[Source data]
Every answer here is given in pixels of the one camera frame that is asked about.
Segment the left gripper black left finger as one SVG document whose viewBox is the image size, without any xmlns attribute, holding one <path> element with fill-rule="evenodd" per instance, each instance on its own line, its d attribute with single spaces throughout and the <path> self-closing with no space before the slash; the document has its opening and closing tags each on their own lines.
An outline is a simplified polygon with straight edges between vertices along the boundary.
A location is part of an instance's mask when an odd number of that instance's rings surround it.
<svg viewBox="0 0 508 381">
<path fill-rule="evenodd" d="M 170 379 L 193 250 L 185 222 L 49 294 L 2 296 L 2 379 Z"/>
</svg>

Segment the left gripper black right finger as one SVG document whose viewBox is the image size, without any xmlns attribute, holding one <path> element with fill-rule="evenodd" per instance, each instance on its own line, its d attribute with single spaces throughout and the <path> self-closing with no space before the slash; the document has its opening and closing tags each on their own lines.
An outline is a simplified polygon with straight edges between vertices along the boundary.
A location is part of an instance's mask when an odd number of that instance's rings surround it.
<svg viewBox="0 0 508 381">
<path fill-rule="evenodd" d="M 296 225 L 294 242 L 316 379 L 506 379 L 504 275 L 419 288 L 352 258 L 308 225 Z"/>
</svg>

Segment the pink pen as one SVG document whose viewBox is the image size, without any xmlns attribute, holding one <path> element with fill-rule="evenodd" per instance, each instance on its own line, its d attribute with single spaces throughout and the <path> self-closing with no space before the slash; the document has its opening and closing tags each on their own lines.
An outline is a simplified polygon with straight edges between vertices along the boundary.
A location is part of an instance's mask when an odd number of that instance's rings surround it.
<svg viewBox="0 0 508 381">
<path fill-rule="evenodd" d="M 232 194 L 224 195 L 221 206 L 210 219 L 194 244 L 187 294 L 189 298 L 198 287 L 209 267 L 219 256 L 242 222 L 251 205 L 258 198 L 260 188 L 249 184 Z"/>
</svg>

* **Problem to work on**
The answer is the full set of records above, repeated exactly.

* **Solution for this task**
Every answer here is given in pixels of the one camera frame that is asked about.
Segment the left gripper black left finger as one SVG document whose viewBox is the image size, without any xmlns attribute, holding one <path> element with fill-rule="evenodd" per instance, each instance on its own line, its d attribute with single spaces throughout and the <path> self-closing with no space before the slash; the document has its opening and closing tags each on their own lines.
An outline is a simplified polygon with straight edges between vertices along the boundary.
A location is part of an instance's mask when an odd number of that instance's rings surround it.
<svg viewBox="0 0 508 381">
<path fill-rule="evenodd" d="M 170 379 L 193 250 L 185 222 L 49 294 L 2 296 L 2 379 Z"/>
</svg>

Segment the left gripper black right finger as one SVG document whose viewBox is the image size, without any xmlns attribute, holding one <path> element with fill-rule="evenodd" per instance, each instance on its own line, its d attribute with single spaces throughout and the <path> self-closing with no space before the slash; the document has its opening and closing tags each on their own lines.
An outline is a simplified polygon with straight edges between vertices along the boundary.
A location is part of an instance's mask when an odd number of that instance's rings surround it.
<svg viewBox="0 0 508 381">
<path fill-rule="evenodd" d="M 296 225 L 294 242 L 316 379 L 506 379 L 504 275 L 419 288 L 352 258 L 308 225 Z"/>
</svg>

Segment the pink pen as one SVG document whose viewBox is the image size, without any xmlns attribute, holding one <path> element with fill-rule="evenodd" per instance, each instance on its own line, its d attribute with single spaces throughout and the <path> self-closing with no space before the slash; the document has its opening and closing tags each on their own lines.
An outline is a simplified polygon with straight edges between vertices along the boundary.
A location is part of an instance's mask when an odd number of that instance's rings surround it.
<svg viewBox="0 0 508 381">
<path fill-rule="evenodd" d="M 232 194 L 224 195 L 221 206 L 210 219 L 194 244 L 187 294 L 189 298 L 198 287 L 209 267 L 219 256 L 242 222 L 251 205 L 258 198 L 260 188 L 249 184 Z"/>
</svg>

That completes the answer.